Work request ::
Find the line in the entries below that contains "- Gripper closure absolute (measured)". Repeat it exactly, and every line after it through the line that contains "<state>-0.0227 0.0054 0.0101".

::::

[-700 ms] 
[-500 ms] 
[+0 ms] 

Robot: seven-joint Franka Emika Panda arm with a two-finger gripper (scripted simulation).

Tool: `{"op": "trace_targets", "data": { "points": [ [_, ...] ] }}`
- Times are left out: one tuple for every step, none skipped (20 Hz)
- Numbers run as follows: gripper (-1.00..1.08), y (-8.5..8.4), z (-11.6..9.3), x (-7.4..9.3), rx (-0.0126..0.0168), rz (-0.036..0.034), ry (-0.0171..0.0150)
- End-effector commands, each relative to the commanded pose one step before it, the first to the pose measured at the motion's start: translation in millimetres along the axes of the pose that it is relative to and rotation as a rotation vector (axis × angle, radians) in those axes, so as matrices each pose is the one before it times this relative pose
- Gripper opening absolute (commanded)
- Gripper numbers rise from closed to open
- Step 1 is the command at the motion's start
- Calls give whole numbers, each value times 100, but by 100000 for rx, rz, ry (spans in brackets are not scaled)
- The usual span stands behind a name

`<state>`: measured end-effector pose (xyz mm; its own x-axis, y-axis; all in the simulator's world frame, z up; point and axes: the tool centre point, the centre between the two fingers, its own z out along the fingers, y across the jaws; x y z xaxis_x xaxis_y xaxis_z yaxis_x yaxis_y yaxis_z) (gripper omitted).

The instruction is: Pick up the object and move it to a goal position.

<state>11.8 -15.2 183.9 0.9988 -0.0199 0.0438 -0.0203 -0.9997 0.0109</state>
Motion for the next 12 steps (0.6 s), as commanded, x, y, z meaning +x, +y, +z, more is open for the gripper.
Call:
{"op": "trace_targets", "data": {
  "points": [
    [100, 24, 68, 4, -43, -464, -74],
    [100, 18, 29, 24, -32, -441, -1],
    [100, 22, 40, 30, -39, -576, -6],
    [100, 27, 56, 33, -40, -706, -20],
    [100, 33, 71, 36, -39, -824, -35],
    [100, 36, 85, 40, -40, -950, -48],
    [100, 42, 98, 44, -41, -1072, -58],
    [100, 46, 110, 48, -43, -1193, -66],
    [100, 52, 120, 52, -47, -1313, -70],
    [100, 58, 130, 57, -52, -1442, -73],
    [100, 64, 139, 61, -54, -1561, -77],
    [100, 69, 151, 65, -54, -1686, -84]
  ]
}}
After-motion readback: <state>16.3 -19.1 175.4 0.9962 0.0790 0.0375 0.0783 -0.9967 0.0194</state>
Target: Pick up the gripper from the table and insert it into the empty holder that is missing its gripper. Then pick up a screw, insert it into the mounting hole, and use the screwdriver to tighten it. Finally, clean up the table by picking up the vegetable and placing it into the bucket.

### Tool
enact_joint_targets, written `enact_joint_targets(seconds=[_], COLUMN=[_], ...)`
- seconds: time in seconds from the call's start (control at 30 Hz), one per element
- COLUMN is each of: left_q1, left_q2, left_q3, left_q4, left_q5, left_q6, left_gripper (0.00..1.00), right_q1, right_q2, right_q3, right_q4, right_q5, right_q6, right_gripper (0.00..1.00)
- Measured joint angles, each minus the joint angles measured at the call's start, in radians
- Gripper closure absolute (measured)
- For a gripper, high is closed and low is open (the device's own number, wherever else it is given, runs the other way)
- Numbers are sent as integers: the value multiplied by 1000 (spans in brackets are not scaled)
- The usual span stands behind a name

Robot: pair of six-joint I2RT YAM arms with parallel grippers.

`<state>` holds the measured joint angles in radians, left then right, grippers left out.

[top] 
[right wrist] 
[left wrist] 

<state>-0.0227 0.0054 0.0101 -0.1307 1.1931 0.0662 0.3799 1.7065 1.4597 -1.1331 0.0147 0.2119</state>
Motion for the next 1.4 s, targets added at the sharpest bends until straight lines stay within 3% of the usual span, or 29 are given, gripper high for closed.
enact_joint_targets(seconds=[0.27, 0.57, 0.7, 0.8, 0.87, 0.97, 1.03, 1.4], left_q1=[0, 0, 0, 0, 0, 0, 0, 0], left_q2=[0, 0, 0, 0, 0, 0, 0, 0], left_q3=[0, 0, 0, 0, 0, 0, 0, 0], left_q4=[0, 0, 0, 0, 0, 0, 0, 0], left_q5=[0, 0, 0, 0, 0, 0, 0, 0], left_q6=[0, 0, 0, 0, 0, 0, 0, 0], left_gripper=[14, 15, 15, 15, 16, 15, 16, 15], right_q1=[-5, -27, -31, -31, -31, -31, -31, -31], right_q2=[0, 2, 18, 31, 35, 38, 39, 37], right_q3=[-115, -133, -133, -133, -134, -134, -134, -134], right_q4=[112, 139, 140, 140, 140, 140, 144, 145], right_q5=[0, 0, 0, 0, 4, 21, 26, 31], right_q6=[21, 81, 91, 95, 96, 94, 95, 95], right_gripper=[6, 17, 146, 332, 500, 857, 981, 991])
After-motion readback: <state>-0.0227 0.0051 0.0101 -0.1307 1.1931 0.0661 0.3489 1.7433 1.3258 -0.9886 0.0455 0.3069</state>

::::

Solution for this exercise ::
- Gripper closure absolute (measured)
- For a gripper, high is closed and low is open (the device's own number, wherever else it is given, runs the other way)
- Numbers are sent as integers: the value multiplied by 1000 (spans in brackets are not scaled)
- The usual span stands behind a name

Robot: pair of six-joint I2RT YAM arms with parallel grippers.

`<state>` holds the measured joint angles in radians, left then right, grippers left out.

[top] 
[right wrist] 
[left wrist] 

<state>-0.0227 0.0054 0.0101 -0.1307 1.1931 0.0662 0.3799 1.7065 1.4597 -1.1331 0.0147 0.2119</state>

The exercise is done, and nothing more is needed.